Le gouverneur de Nong Kay accepta volontiers la responsabilité de ce rapatriement forcé. Séguin partit sous escorte le 1er  avril ; il devait retrouver, à quelques jours de marche de Nong Kay, la route que Mouhot avait suivie, en partant de Bankok, pour aller rejoindre le Mékong à Pak Lay. À mon retour en France, il m’a fourni quelques renseignements utiles sur la région qu’il a ainsi parcourue.

Le même jour, nous quittions Nong Kay pour nous rendre à Vien Chan. L’emplacement de la célèbre métropole du Laos n’est distant par terre du chef-lieu actuel de la province que de trois lieues à peine ; les détours du fleuve triplent ce trajet. Le commandant de Lagrée eût pu cependant arriver le soir même de notre départ, grâce aux nombreux rameurs de la pirogue royale mise à sa disposition par le gouverneur, mais il préféra ne pas se séparer du reste de l’expédition.
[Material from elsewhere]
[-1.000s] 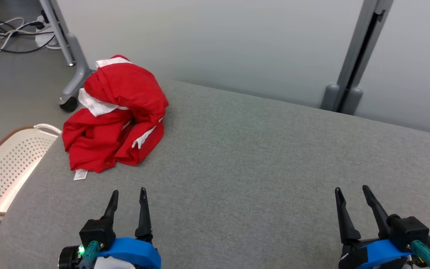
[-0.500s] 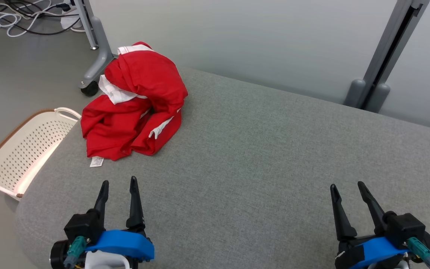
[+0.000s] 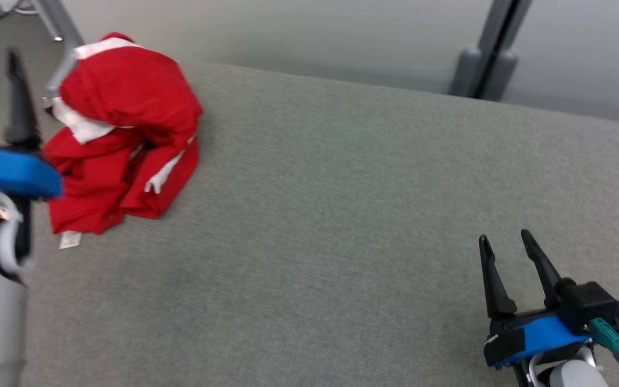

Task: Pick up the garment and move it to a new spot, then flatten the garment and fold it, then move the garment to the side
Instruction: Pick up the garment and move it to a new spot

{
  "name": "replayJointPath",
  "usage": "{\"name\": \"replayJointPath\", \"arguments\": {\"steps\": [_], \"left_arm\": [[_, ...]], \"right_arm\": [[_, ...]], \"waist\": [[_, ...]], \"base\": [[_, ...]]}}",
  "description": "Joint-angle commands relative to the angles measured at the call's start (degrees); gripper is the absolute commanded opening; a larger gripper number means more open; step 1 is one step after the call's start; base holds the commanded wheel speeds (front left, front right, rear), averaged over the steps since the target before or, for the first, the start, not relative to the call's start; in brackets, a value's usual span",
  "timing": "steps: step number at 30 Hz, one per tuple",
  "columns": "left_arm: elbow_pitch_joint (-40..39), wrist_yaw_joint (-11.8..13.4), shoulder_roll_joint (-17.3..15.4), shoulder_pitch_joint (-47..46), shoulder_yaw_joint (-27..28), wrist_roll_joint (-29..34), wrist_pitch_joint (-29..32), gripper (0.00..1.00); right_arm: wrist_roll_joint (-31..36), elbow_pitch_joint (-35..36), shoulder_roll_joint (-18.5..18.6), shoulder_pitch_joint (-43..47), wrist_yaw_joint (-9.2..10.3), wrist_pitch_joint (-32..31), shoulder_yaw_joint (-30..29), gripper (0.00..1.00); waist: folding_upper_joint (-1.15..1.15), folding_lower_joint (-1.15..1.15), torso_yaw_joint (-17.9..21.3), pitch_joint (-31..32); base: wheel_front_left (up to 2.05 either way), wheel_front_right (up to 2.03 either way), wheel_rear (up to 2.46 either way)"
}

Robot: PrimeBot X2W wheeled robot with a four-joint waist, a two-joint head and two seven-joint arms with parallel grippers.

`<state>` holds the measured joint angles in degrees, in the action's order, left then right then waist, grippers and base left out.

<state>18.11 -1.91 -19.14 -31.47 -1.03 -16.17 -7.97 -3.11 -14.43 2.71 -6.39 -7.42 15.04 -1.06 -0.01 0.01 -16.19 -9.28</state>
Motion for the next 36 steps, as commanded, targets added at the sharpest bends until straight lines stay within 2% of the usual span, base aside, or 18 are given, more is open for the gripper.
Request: {"name": "replayJointPath", "arguments": {"steps": [1,8,14,19,26,30,32,36], "left_arm": [[1.3,-0.1,-2.0,-3.0,0.4,0.3,2.9,1.00],[8.2,-0.8,-8.2,-13.3,4.2,-3.0,10.5,1.00],[16.4,2.2,-10.3,-16.2,6.9,-5.5,19.2,1.00],[21.1,4.3,-9.3,-14.8,8.7,-8.0,23.7,1.00],[22.4,5.4,-6.9,-12.7,10.1,-10.6,23.8,1.00],[22.4,4.3,-6.3,-12.4,10.0,-11.1,22.3,1.00],[22.8,4.2,-6.3,-12.8,9.7,-11.1,21.7,0.85],[23.3,4.0,-5.8,-13.4,8.8,-11.2,22.0,0.18]], "right_arm": [[0.6,0.3,0.3,-1.1,-0.13,0.2,0.3,1.00],[3.1,1.5,0.3,-3.7,-0.08,0.2,0.9,1.00],[4.8,3.1,0.3,-5.9,-0.08,0.2,1.4,1.00],[5.6,3.2,0.3,-6.8,-0.08,0.2,1.0,1.00],[5.3,2.8,0.3,-7.2,-0.08,0.2,1.2,1.00],[5.0,2.6,0.3,-7.9,-0.08,0.2,1.8,1.00],[4.8,2.5,0.3,-7.9,-0.08,0.2,2.0,1.00],[4.5,2.2,0.3,-8.2,-0.08,0.2,2.3,1.00]], "waist": [[0.01,-0.01,1.3,-1.1],[0.01,-0.01,6.9,-7.5],[0.01,-0.01,10.0,-12.8],[0.01,-0.01,11.0,-15.6],[0.01,-0.01,11.5,-16.3],[0.01,-0.01,11.8,-16.5],[0.01,-0.01,12.0,-16.6],[0.01,-0.01,12.6,-16.4]], "base": [[0.00,0.00,0.00],[0.00,0.00,0.00],[0.00,0.00,0.00],[0.00,0.00,0.00],[0.00,0.00,0.00],[0.00,0.00,0.00],[0.00,0.00,0.00],[0.00,0.00,0.00]]}}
À partir de Nong Kay, le fleuve continue sa course au sud jusqu’à Muong Couk, ancien chef-lieu de province de la monarchie détruite, qui a conservé, chose rare en Indo-Chine, le nom qu’il portait il y a plus de deux siècles. C’était, nous apprend Wusthof, le point le plus commerçant de tout le pays de Louwen. « Il s’y croise toutes sortes de marchandises. Les négociants maures et ceux de Siam s’y rencontrent pour le trafic des vêtements. Un Maure, entre autres, y vendit toutes ses provisions en deux ans qu’il y resta et y loua, pour s’en aller, soixante charrettes qu’il chargea de benjoin, de gomme laque et d’or à destination de son pays. » On aime à retrouver vivante et riche, dans le récit du commis hollandais, cette région si merveilleusement dotée par la nature, où la cupidité et l’oppression siamoises ont aujourd’hui accumulé les ruines. Muong Couk reste encore de nos jours un gros bourg où sont des chantiers de construction pour les barques. En amont et en aval, les villages se succèdent sans interruption sur les rives du fleuve qui cesse enfin de se diriger au sud, revient au nord-ouest et va recevoir, sept milles plus

  1. Voyez le dessin d’une fête à l’intérieur d’une pagode de Nong Kay, Atlas, 2e partie, pl. XXIII.